Burkina Faso: When fear switched sides!
There is a form of courage that is not seen on the battlefields that of mothers rebuilding a life after fleeing their village, that of teachers reopening a classroom in a threatened locality, that of artisans refusing to close up shop despite the fear. This courage, silent and every day, is the bedrock upon which Burkina Faso’s resistance rests in the face of a war that knows no respite.
Since 2015, the country has lived under the terrorist threat. Hundreds of thousands of internally displaced persons have had to abandon everything: home, land, memories.
Yet, in the towns that welcome them such as recently in Fada N’Gourma, where the army deployed a free field hospital for their benefit these populations do not merely survive; they participate, rebuild, and reweave social ties. This is not resignation. It is tenacity in its purest form.
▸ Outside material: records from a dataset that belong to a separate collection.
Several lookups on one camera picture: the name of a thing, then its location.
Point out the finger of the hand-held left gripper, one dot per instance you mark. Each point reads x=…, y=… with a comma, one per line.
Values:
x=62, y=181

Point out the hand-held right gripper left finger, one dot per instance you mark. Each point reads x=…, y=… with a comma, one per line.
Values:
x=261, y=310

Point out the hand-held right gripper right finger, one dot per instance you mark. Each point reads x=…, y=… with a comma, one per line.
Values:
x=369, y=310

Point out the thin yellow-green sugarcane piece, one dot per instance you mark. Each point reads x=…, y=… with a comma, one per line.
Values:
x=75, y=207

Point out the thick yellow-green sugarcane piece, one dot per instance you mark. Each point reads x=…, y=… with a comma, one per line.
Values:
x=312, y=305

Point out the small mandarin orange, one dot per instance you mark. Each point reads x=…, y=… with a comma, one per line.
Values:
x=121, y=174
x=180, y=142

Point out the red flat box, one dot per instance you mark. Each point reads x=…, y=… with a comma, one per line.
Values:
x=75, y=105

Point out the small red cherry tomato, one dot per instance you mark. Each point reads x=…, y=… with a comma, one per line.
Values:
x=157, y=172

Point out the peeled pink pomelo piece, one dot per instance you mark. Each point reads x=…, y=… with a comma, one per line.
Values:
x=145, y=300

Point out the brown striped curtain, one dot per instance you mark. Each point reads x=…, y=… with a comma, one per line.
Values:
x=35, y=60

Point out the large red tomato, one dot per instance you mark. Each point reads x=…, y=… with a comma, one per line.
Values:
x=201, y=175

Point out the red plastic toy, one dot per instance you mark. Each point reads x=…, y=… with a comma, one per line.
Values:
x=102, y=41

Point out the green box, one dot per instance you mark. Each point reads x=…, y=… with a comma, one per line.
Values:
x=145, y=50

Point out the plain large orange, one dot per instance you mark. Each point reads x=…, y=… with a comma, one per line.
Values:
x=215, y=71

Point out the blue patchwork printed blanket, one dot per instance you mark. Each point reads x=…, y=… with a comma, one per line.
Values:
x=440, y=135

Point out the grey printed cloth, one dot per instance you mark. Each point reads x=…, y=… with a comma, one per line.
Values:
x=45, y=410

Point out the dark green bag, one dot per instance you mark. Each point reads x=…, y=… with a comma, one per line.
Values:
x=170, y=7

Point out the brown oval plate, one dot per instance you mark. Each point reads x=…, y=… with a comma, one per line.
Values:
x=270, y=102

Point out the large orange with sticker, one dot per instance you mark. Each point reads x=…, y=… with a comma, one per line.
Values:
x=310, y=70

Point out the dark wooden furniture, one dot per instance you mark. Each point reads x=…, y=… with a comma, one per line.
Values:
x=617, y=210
But the war is no longer fought only on the ground. Unable to defeat militarily a country that is better organized, financed by its own Patriotic Support Fund, and backed by a mobilized diaspora, the enemies of Burkina Faso have changed tactics.
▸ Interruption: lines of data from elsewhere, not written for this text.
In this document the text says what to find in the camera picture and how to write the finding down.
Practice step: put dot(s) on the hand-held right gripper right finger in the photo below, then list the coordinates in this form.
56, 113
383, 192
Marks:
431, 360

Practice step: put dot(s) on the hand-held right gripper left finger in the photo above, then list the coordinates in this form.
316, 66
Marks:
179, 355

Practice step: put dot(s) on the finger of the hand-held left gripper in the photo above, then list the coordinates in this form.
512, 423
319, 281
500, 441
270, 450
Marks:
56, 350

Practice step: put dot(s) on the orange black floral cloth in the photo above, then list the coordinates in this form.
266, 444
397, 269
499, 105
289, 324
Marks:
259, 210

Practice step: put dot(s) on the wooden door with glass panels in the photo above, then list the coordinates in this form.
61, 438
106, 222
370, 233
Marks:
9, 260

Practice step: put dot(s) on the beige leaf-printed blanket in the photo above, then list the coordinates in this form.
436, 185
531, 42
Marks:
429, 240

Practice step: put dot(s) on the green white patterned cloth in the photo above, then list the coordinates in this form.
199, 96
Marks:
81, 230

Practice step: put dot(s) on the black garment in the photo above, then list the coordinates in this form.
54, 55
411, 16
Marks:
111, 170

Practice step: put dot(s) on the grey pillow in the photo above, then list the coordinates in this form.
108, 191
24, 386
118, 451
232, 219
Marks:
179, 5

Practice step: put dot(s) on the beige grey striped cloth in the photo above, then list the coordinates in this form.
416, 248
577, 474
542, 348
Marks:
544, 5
Rumors of discord among leaders, information poisoning, attempts to sow panic these are so many shadow weapons aimed at fracturing from within what conventional arms have failed to break.
It is precisely here that Burkinabe resilience finds its most remarkable expression. This people, who have learned to distinguish fact from manipulation, now refuse to yield to orchestrated panic.
They know that every carefully distilled rumor has only one goal: to divide them in order to better defeat them. And it is precisely because they have understood this that they no longer fall into that trap.
The Comrade President of the Faso, Captain Ibrahim Traoré, never stops reminding us: victory belongs to a united people.
In the trenches as in the homes of the displaced, in the markets as in the barracks, this unity holds firm. It is Burkina Faso’s true weapon one that no rumor, no manipulation, no enemy will ever be able to take from them.